# Yes DNS, no WINS



## COice (Jun 26, 2008)

The internet works and I surf the web fine, but when I try to connect to Battle.net for WC3 Frozen Throne, I occasionally get disconnected. I have a direct link (corded) to my router! This problem does not occur when I connect directly to the modem. And when I ran diagnostics, (when directly connected to the router) I received an indication that there is "No WINS server is available for this connection."

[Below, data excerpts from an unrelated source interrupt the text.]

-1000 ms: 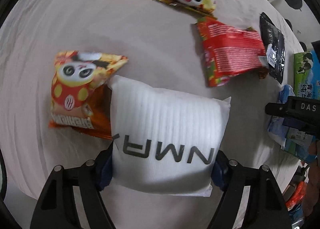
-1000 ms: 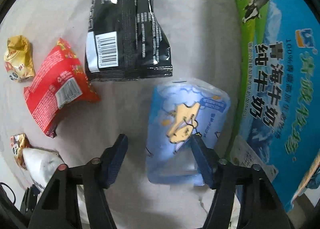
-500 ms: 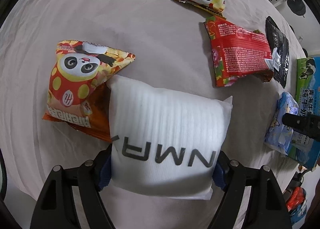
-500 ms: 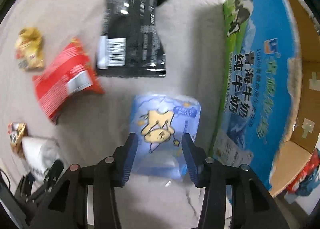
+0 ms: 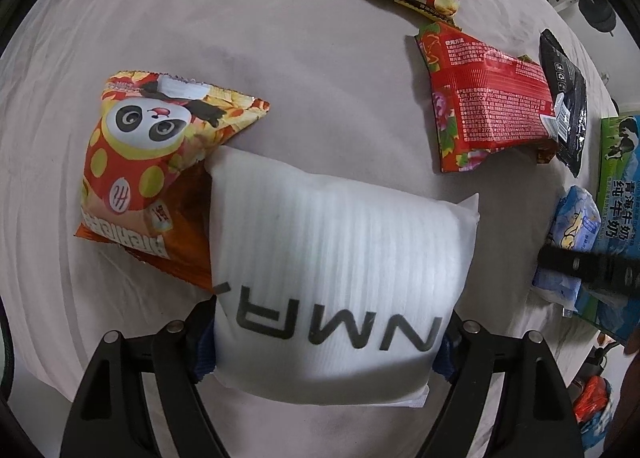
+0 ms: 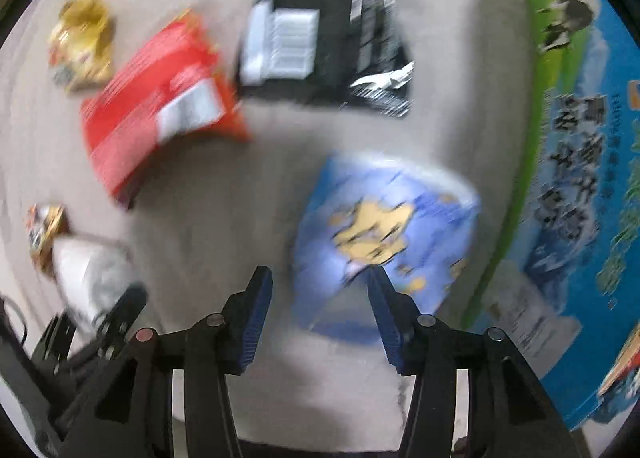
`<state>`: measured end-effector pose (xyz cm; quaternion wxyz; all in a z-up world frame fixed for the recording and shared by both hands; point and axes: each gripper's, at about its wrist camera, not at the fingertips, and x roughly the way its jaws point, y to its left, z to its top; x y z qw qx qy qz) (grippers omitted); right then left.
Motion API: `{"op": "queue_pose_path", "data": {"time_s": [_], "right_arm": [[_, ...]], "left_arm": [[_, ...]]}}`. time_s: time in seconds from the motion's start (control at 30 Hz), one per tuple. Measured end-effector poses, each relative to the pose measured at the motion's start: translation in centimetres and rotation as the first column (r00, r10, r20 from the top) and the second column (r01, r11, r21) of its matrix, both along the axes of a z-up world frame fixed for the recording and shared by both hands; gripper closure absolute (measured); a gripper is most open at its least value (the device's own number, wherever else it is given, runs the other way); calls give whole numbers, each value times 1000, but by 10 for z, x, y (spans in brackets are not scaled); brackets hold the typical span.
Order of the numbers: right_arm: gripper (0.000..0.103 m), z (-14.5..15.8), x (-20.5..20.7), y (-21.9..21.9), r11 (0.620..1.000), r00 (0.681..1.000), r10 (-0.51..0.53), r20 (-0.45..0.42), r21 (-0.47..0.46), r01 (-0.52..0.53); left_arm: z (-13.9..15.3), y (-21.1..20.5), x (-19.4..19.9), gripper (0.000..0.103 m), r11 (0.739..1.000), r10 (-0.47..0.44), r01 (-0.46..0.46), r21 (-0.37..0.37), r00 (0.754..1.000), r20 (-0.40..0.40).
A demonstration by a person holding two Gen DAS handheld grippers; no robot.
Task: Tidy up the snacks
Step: 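Close the left tool on the white pouch while the right tool grasps the blue bag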
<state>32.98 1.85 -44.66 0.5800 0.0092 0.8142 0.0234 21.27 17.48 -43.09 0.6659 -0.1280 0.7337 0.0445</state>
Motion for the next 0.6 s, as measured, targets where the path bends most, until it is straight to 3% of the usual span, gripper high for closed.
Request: {"op": "queue_pose_path", "data": {"time_s": [0.07,0.1,0.17,0.2,0.23,0.33,0.4,0.47,0.5,0.6], "right_arm": [[50,3,-3,7,999,999,18,-29,30,-18],[46,4,-1,8,1000,999,31,-24,-4,-31],[31,17,5,10,991,995,82,48,-110,-77],[17,19,8,8,987,994,90,70,-140,-80],[12,18,13,5,987,995,67,72,-148,-56],[10,-1,23,-1,997,1000,-15,19,-72,16],[12,-18,26,-8,996,998,-54,-33,-71,52],[16,-25,27,-14,991,995,-94,-25,-93,91],[24,-24,28,-15,990,994,-104,-18,-98,102],[34,-20,15,-19,992,1000,-30,7,-125,31]], "left_arm": [[1,1,0,23,1000,6,-6,-10,1000,-5],[2,2,0,23,1000,8,-8,-15,1000,-7],[1,3,0,23,1000,9,-9,-20,1000,-6],[0,2,1,23,1000,7,-7,-16,1000,-6],[0,3,1,23,1000,6,-7,-12,1000,-7],[0,1,1,23,1000,7,-7,-5,1000,-7],[2,3,-1,23,1000,6,-6,-9,1000,-7],[3,4,-2,23,1000,5,-5,-15,1000,-5],[3,6,-3,23,1000,4,-5,-18,1000,-4],[5,8,-7,24,1000,10,-10,-16,1000,0]]}}
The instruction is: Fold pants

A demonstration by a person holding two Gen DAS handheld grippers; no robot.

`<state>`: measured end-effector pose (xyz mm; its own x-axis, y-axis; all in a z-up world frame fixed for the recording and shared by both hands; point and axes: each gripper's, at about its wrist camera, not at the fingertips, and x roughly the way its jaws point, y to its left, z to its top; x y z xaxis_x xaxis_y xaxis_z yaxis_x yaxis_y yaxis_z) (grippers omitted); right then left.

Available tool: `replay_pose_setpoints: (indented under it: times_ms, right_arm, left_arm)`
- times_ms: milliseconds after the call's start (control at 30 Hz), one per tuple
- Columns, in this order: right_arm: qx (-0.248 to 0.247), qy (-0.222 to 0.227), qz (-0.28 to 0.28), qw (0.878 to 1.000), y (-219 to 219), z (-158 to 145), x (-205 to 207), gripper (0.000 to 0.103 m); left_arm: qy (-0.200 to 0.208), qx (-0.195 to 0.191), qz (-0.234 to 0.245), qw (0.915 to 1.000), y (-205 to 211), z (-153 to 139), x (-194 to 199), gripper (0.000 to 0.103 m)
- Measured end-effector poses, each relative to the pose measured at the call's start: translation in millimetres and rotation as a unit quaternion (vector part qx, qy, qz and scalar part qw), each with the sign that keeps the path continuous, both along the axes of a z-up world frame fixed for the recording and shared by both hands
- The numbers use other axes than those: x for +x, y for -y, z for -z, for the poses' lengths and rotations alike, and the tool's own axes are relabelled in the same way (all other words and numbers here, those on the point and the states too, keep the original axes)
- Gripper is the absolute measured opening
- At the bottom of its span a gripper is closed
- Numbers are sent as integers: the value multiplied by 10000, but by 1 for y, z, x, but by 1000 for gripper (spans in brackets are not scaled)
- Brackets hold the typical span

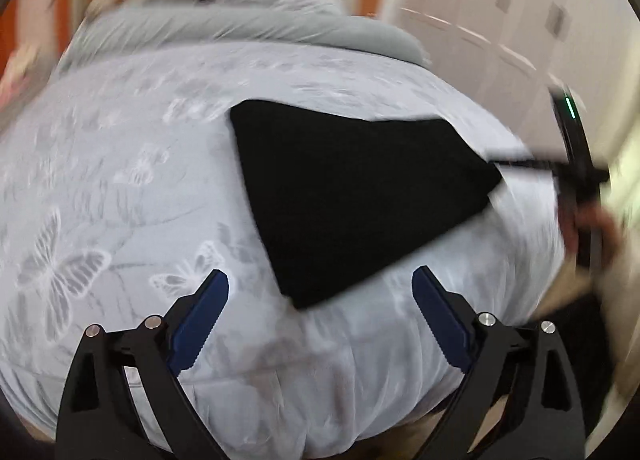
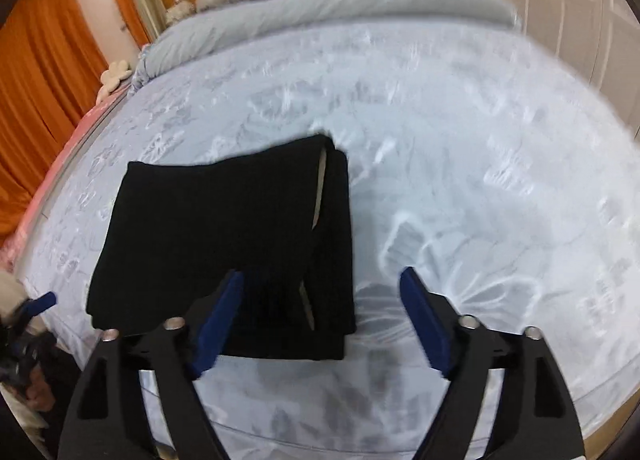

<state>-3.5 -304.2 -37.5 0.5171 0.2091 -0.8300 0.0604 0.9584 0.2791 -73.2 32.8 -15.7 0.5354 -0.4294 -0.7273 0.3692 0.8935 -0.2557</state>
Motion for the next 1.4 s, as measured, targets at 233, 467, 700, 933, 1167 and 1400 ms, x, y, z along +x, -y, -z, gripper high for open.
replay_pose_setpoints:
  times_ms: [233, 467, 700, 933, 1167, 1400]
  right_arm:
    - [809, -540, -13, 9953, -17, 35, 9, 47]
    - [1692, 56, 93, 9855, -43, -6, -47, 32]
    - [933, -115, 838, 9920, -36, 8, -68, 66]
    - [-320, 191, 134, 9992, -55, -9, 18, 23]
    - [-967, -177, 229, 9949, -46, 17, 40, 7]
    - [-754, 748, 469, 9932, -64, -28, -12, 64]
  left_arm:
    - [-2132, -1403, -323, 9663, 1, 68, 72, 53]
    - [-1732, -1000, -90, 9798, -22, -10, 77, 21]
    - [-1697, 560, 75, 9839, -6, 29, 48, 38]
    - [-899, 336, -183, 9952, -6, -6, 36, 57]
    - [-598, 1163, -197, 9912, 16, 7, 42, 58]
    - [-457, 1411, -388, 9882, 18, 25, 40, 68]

How fix the WINS server issue, and ultimately stop the repeated disconnections from the game? :normal:



The rest below are just specific Diagnostics (read them or skip to answering):

When I ran Diagonostics on Connection, I get:

This adapter is configured to obtain an 
IP address automatically. The adapter 
obtained an IP address from a DHCP server.

Ping Gateway: Passed
Ping DNS: Passed

No WINS server is available for this 
connection


Ping Network: Passed

---

When I ran Diagonostics on Link, I get:

The link partner is not capable of running 
at 1000 Mbps. 
Could not establish link. The cable may 
be disconnected or have a bad connection. 
For more information, run the Cable test 
if supported by the adapter 

---

When I ran Diagonstics on Cable, I get:

No cable problems detected.

Test details

Polarity : Normal


Cable Offline Test

Poor quality cable detected
Possible causes: Faulty cable or connector.

Test details

Cable Quality
(like 1/8 from the left on the "Poor-Good" bar... :sigh:


The test detected a bad connection.
Distance to problem: 6 meters. 

---

When I ran Link on Cable, I get:

EEPROM Test : Passed
FIFO Test : Passed
Register Test : Passed
Interrupt Test : Passed
Loopback Test(s) : Passed


Any solutions? How can I reinstate the WINS server, and fix the other link and cable diagnostics problems?


----------



## COice (Jun 26, 2008)

furthermore, there are some Battle.net servers that do not recognize an internet connection at all, such as The U.S. West connection (where I live)...


----------



## COice (Jun 26, 2008)

Oh, and I've tried multiple cables and multiple direct-link ports on my router.


----------



## COice (Jun 26, 2008)

My router is the NetGear WGR614 and I have Charter Cable.


----------



## Cellus (Aug 31, 2006)

Where did you run the diagnostics from?

It is more than likely this is not something to do with not having WINS running. WINS, in a nutshell, is mainly used for local networks and not with remote connections such as Battle.net .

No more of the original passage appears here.